[OCWR] Week 18 - OpenCitations Weekly Report

Week from Nov 30 to Dec 06

Introduction

During the eighteenth week I’ve done a lot of work both on the ShEx validator and on the new implementation of generate_provenance. I found a way to make the validator work and I fixed some remaining issues of the generate_provenance method, which I found out because of the newly added test function. I also continued cleaning the code of the oc_ocdm repository and I added some functionality to the reader.py module.

Report

ShEx validation

During this week, after some additional experimentations, I found a way to make the validator work well with valid RDF data without losing the possibility of enforcing the shape constraint to entities related the one on focus. I created two different variants of the ShExC file: one with the CLOSED shape constraint and one without it.

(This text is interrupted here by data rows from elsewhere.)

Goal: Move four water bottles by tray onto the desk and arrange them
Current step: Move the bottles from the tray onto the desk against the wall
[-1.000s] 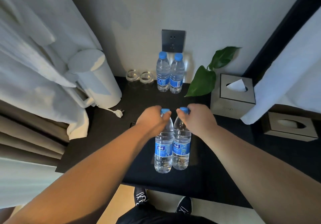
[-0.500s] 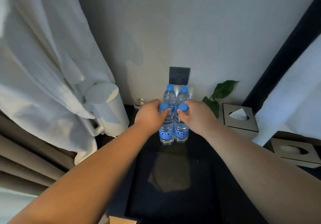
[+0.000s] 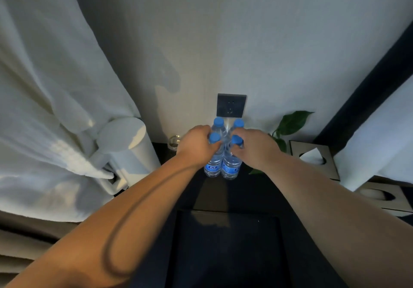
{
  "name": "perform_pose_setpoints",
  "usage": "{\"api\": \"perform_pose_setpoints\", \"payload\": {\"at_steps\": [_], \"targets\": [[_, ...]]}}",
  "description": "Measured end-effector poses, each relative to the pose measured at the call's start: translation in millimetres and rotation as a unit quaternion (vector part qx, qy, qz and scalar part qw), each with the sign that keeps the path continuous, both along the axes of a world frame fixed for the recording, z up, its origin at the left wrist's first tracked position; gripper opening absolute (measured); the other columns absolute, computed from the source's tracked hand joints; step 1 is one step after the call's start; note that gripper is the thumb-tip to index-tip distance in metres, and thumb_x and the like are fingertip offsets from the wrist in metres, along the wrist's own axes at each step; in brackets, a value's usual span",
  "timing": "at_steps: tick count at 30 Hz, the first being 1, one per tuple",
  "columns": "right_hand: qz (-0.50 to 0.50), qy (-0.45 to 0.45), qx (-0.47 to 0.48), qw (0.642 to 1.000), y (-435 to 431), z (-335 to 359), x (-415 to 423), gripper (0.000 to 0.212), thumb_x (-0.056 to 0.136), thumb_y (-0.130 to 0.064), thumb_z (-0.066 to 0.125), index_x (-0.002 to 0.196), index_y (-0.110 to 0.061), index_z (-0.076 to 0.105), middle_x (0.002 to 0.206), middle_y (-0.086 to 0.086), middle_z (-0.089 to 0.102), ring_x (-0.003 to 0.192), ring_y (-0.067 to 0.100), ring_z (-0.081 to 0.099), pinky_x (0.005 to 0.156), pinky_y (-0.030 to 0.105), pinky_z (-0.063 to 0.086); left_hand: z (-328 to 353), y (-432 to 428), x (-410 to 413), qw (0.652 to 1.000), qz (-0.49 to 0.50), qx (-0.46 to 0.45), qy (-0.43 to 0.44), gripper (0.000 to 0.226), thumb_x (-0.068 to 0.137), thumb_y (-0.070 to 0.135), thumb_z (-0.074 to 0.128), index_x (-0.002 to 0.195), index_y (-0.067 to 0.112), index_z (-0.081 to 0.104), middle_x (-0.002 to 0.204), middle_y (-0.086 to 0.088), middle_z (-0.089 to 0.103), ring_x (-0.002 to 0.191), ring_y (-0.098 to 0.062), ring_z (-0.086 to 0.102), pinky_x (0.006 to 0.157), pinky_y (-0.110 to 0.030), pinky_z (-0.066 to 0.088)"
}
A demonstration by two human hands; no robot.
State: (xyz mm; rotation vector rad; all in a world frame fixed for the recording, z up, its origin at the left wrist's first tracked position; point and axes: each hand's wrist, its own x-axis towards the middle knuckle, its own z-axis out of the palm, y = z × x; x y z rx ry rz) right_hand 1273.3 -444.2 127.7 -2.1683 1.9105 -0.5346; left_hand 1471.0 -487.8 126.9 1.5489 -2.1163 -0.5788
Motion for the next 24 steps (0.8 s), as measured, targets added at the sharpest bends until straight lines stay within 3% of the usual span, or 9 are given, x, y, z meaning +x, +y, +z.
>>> {"api": "perform_pose_setpoints", "payload": {"at_steps": [2, 6, 14, 24], "targets": [[0.005, -0.008, 0.013, 1.0, -5, -7, -1, 0.028, 0.092, -0.034, 0.063, 0.119, -0.028, 0.059, 0.076, -0.007, 0.057, 0.061, 0.006, 0.053, 0.053, 0.026, 0.044, -5, -5, -1, 1.0, -0.006, 0.009, -0.007, 0.024, 0.084, 0.041, 0.07, 0.087, 0.017, 0.064, 0.087, 0.001, 0.064, 0.077, -0.017, 0.061, 0.065, -0.035, 0.053], [-0.004, -0.025, 0.026, 0.999, -9, -14, -4, 0.03, 0.092, -0.033, 0.062, 0.121, -0.031, 0.057, 0.086, -0.006, 0.063, 0.07, 0.013, 0.06, 0.061, 0.031, 0.053, -8, -6, -5, 1.0, 0.003, 0.028, 0.0, 0.021, 0.084, 0.04, 0.068, 0.088, 0.02, 0.063, 0.085, 0.003, 0.063, 0.076, -0.015, 0.06, 0.062, -0.032, 0.05], [-0.006, -0.038, -0.006, 0.999, -13, -19, -6, 0.028, 0.093, -0.03, 0.063, 0.12, -0.025, 0.06, 0.088, -0.007, 0.06, 0.068, 0.009, 0.053, 0.056, 0.022, 0.037, -12, -11, -8, 1.0, -0.004, 0.015, -0.016, 0.02, 0.086, 0.039, 0.071, 0.092, 0.022, 0.062, 0.088, 0.004, 0.06, 0.077, -0.014, 0.058, 0.065, -0.031, 0.048], [-0.007, -0.045, -0.002, 0.999, -10, -17, -5, 0.026, 0.09, -0.027, 0.064, 0.116, -0.028, 0.061, 0.087, -0.006, 0.062, 0.068, 0.009, 0.054, 0.059, 0.026, 0.043, -19, -10, -7, 1.0, -0.024, 0.02, 0.003, 0.019, 0.087, 0.036, 0.071, 0.096, 0.027, 0.057, 0.096, 0.006, 0.058, 0.083, -0.012, 0.057, 0.07, -0.03, 0.048]]}}
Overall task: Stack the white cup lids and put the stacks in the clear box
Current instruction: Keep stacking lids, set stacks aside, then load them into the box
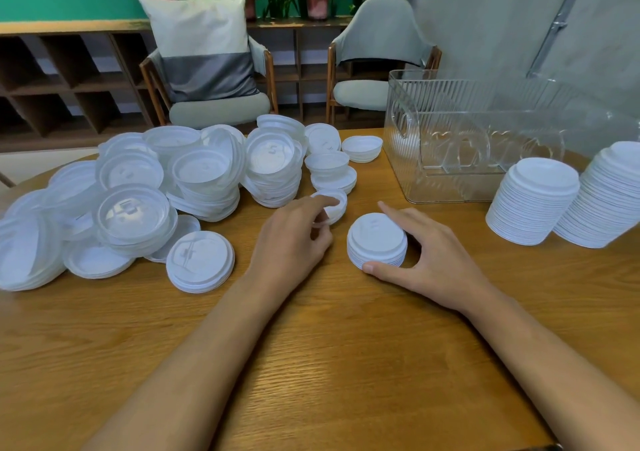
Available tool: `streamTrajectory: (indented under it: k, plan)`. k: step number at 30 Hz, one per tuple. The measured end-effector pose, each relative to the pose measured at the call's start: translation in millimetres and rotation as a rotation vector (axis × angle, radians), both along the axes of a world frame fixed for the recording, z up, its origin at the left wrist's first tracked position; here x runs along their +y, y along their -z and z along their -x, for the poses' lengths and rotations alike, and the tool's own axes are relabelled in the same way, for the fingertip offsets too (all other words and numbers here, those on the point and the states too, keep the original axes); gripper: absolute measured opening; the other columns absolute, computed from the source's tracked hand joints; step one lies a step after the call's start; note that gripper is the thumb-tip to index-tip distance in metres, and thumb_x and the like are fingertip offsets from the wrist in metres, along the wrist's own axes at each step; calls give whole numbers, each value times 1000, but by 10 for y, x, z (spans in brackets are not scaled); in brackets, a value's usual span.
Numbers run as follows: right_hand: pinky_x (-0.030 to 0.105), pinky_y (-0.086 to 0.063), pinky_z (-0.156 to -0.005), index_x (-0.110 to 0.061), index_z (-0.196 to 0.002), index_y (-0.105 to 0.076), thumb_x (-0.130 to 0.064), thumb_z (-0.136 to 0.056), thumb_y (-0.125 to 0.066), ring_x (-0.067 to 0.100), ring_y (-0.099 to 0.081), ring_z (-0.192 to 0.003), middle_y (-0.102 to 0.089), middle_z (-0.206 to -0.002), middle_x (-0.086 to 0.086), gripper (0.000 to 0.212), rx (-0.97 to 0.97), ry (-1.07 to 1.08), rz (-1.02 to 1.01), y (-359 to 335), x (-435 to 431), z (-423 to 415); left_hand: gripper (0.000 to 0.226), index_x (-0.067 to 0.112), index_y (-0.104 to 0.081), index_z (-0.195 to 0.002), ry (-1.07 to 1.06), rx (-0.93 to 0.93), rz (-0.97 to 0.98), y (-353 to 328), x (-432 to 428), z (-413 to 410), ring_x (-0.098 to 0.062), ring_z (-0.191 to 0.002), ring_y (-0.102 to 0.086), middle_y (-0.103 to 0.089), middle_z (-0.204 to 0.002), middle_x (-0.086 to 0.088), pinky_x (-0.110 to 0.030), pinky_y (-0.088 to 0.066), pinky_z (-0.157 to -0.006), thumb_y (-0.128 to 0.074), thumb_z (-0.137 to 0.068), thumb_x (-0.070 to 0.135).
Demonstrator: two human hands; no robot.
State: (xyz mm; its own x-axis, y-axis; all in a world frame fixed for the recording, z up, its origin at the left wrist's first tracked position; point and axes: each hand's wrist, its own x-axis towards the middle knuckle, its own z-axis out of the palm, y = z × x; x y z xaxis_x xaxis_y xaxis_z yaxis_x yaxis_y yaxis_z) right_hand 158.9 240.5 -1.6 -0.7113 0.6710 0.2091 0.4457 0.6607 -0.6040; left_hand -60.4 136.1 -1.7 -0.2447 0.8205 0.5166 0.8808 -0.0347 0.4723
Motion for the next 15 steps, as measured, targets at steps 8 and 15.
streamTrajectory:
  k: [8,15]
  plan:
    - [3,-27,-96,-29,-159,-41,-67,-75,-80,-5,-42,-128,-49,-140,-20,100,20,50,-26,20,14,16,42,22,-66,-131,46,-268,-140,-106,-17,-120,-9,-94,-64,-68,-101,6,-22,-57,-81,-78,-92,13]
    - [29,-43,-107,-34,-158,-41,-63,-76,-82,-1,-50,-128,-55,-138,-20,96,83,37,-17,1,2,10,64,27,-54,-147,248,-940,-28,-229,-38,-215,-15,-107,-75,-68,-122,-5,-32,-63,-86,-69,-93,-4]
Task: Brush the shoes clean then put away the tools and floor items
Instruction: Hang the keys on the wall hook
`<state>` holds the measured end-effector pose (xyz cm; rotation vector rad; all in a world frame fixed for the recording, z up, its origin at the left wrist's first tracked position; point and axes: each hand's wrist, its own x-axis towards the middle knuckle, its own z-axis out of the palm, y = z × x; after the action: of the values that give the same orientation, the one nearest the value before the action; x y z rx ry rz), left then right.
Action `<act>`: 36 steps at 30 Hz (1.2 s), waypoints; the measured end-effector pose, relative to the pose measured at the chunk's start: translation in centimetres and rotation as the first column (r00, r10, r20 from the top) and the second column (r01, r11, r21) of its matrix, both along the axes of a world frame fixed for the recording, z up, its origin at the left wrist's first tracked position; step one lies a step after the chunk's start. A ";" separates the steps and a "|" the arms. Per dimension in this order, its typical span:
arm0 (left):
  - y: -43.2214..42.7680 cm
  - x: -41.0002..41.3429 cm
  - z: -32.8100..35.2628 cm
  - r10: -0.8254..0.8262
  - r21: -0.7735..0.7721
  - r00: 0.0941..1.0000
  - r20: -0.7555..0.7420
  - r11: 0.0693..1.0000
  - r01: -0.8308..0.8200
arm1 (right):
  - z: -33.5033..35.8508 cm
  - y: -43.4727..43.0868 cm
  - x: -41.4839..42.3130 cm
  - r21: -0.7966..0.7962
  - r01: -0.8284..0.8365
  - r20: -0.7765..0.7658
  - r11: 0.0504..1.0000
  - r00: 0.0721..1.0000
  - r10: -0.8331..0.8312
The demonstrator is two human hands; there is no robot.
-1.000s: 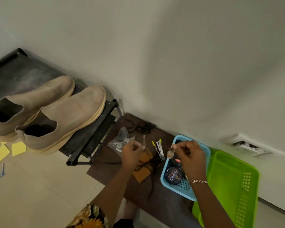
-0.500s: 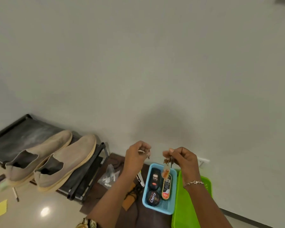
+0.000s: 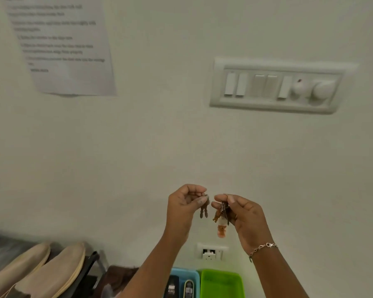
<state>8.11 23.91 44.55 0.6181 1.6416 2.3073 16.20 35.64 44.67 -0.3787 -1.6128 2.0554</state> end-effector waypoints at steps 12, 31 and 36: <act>8.7 4.2 9.8 0.071 0.091 0.958 -0.277 0.995 -0.047 | 9.5 6.3 4.5 0.109 0.369 -0.342 0.923 0.886 -0.314; 17.6 4.5 26.3 0.487 0.402 0.579 -0.654 0.872 -0.279 | 33.5 19.3 0.6 0.414 0.890 -0.668 0.191 0.440 -0.601; 19.1 4.3 27.9 0.530 0.411 0.480 -0.699 0.847 -0.337 | 34.4 20.5 -0.2 0.558 0.827 -0.617 0.069 0.468 -0.633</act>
<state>12.39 43.04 72.47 1.6793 2.0998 2.8213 16.04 56.13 79.12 -0.4599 -1.5183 0.3653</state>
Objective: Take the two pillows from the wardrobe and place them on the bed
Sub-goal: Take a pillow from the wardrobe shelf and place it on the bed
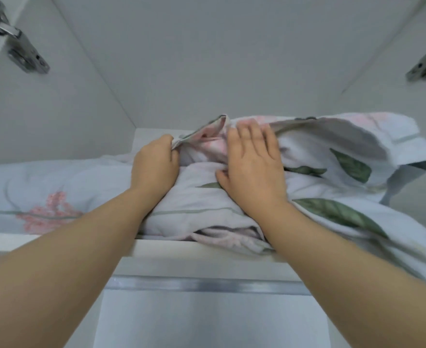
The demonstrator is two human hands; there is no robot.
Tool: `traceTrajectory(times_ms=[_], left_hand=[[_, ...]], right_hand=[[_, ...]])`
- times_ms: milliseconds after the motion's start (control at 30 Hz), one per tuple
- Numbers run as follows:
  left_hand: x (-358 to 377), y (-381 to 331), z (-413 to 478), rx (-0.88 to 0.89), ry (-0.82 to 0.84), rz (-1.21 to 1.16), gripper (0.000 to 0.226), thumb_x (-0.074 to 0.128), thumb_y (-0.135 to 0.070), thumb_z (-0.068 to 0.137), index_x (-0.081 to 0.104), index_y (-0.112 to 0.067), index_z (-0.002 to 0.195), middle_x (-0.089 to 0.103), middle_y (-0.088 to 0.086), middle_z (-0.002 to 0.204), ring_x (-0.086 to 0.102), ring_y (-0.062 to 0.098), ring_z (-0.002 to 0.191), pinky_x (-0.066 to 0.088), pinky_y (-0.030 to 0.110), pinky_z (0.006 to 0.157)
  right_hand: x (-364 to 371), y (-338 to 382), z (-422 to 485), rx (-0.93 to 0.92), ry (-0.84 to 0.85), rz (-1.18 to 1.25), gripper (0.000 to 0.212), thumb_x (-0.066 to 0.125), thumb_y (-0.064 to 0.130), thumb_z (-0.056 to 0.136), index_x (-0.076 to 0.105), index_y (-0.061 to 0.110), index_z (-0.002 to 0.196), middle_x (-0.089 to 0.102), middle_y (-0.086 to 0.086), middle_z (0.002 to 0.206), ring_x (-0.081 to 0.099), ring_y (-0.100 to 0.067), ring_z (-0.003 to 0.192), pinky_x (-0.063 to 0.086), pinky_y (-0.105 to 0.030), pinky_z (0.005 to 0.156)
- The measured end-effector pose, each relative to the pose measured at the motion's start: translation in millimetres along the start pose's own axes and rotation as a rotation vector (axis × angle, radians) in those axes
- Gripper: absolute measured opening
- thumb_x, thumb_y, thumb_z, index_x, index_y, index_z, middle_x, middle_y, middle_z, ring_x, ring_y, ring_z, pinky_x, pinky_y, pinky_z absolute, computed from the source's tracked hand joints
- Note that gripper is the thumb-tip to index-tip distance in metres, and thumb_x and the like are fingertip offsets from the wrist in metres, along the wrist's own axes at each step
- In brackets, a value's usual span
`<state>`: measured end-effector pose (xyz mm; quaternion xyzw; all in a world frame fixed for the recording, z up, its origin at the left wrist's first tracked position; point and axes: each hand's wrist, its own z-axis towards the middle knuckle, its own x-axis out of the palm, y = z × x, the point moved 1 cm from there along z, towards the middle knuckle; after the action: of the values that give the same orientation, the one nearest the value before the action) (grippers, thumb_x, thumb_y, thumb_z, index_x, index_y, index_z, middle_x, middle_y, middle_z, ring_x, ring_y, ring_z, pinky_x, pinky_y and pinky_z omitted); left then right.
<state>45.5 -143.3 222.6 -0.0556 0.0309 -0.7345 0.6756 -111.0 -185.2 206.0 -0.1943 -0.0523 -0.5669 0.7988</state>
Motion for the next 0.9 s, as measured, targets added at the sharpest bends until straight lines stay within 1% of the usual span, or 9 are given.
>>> traceTrajectory(times_ms=[100, 267, 367, 533, 600, 633, 733, 800, 900], left_hand=[[-14.7, -11.1, -11.5, 0.161, -0.177, -0.036, 0.029, 0.034, -0.018, 0.083, 0.053, 0.003, 0.08, 0.061, 0.031, 0.083, 0.058, 0.042, 0.077, 0.026, 0.038, 0.063], [-30.3, -15.1, -31.5, 0.338, -0.106, -0.033, 0.025, 0.037, -0.022, 0.078, 0.052, -0.005, 0.067, 0.061, 0.021, 0.066, 0.059, 0.034, 0.062, 0.018, 0.035, 0.056], [-38.5, -12.0, -28.9, 0.221, 0.144, -0.219, 0.025, 0.048, -0.03, 0.079, 0.054, -0.013, 0.063, 0.061, 0.005, 0.064, 0.053, 0.024, 0.068, 0.02, 0.028, 0.056], [-63.0, -17.3, -5.7, -0.227, 0.463, -1.045, 0.007, 0.064, -0.03, 0.056, 0.065, -0.023, 0.055, 0.06, -0.013, 0.067, 0.052, 0.005, 0.067, 0.041, 0.018, 0.067], [-55.7, -21.4, 6.2, -0.236, 0.37, -0.841, 0.006, 0.062, -0.027, 0.071, 0.068, -0.025, 0.071, 0.06, -0.006, 0.092, 0.054, 0.011, 0.091, 0.039, 0.028, 0.085], [-50.8, -22.9, 14.1, -0.141, 0.321, -0.489, 0.013, 0.059, -0.023, 0.08, 0.067, -0.027, 0.089, 0.058, -0.003, 0.11, 0.05, 0.015, 0.11, 0.035, 0.033, 0.097], [-33.9, -23.5, 19.5, 0.095, 0.544, 0.196, 0.049, 0.047, -0.036, 0.088, 0.034, -0.04, 0.136, 0.018, -0.004, 0.155, 0.01, 0.021, 0.144, 0.011, 0.052, 0.114], [-25.6, -18.6, 18.9, 0.046, 0.732, 0.219, 0.049, 0.036, -0.047, 0.091, 0.027, -0.042, 0.139, 0.01, -0.007, 0.157, 0.003, 0.022, 0.145, 0.003, 0.06, 0.112], [-20.6, -12.9, 16.4, -0.005, 0.784, 0.214, 0.045, 0.029, -0.063, 0.088, 0.05, -0.035, 0.116, 0.049, -0.004, 0.137, 0.037, 0.022, 0.132, 0.006, 0.06, 0.108]], right_hand=[[-2.9, -9.2, -3.9, 0.162, 0.164, 0.051, 0.087, 0.059, 0.061, 0.067, 0.041, 0.009, 0.135, 0.061, -0.02, 0.123, 0.059, -0.035, 0.111, 0.042, -0.042, 0.091], [-17.8, -18.6, -7.7, 0.252, 0.326, 0.195, 0.065, 0.044, 0.064, 0.081, 0.048, 0.015, 0.124, 0.065, -0.014, 0.108, 0.053, -0.035, 0.105, 0.038, -0.042, 0.083], [-24.6, -16.9, -11.4, 0.171, 0.231, 0.241, 0.045, 0.05, 0.056, 0.084, 0.054, 0.011, 0.086, 0.068, -0.016, 0.088, 0.061, -0.036, 0.086, 0.038, -0.038, 0.068], [-32.5, -14.8, -20.7, 0.096, 0.224, 0.326, 0.04, 0.058, 0.045, 0.079, 0.032, 0.018, 0.064, 0.06, -0.012, 0.053, 0.057, -0.032, 0.049, 0.028, -0.027, 0.047], [-34.8, -15.3, -26.0, 0.05, 0.196, 0.339, 0.041, 0.062, 0.041, 0.069, 0.027, 0.021, 0.061, 0.053, -0.007, 0.042, 0.052, -0.028, 0.037, 0.021, -0.02, 0.042], [-36.0, -15.9, -27.2, 0.021, 0.201, 0.337, 0.043, 0.065, 0.037, 0.065, 0.025, 0.022, 0.06, 0.051, -0.004, 0.039, 0.05, -0.027, 0.034, 0.013, -0.016, 0.041], [-39.6, -18.2, -31.8, -0.023, 0.207, 0.352, 0.044, 0.065, 0.032, 0.057, 0.022, 0.023, 0.059, 0.048, -0.001, 0.038, 0.048, -0.025, 0.034, 0.0, -0.011, 0.048], [-39.9, -18.9, -34.2, -0.032, 0.18, 0.391, 0.043, 0.063, 0.03, 0.056, 0.021, 0.023, 0.059, 0.048, -0.002, 0.039, 0.048, -0.025, 0.035, 0.001, -0.011, 0.049], [-40.9, -19.0, -33.9, -0.047, 0.145, 0.438, 0.032, 0.05, 0.035, 0.061, 0.02, 0.024, 0.059, 0.048, -0.002, 0.039, 0.048, -0.024, 0.036, 0.002, -0.011, 0.049]])
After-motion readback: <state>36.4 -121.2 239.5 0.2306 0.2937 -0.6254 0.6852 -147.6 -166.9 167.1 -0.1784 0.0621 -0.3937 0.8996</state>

As of now, the second one works beautifully while the first one still produces some errors here and there which seem to be related to the implementation of the PyShEx package itself.

Anyway, the idea is the following: during the validation phase of a particular entity, the ShEx validator should only check that the referenced/referencing entities have the correct rdf:type property value. This means that their complete shape conformance test is actually postponed to the moment when each of them will become the on focus item and it will be evaluated against the shape which corresponds with its rdf:type property value. This ensures a quicker evaluation of each entity while, at the same type, it enforces all the shape constraints defined into the ShExC file.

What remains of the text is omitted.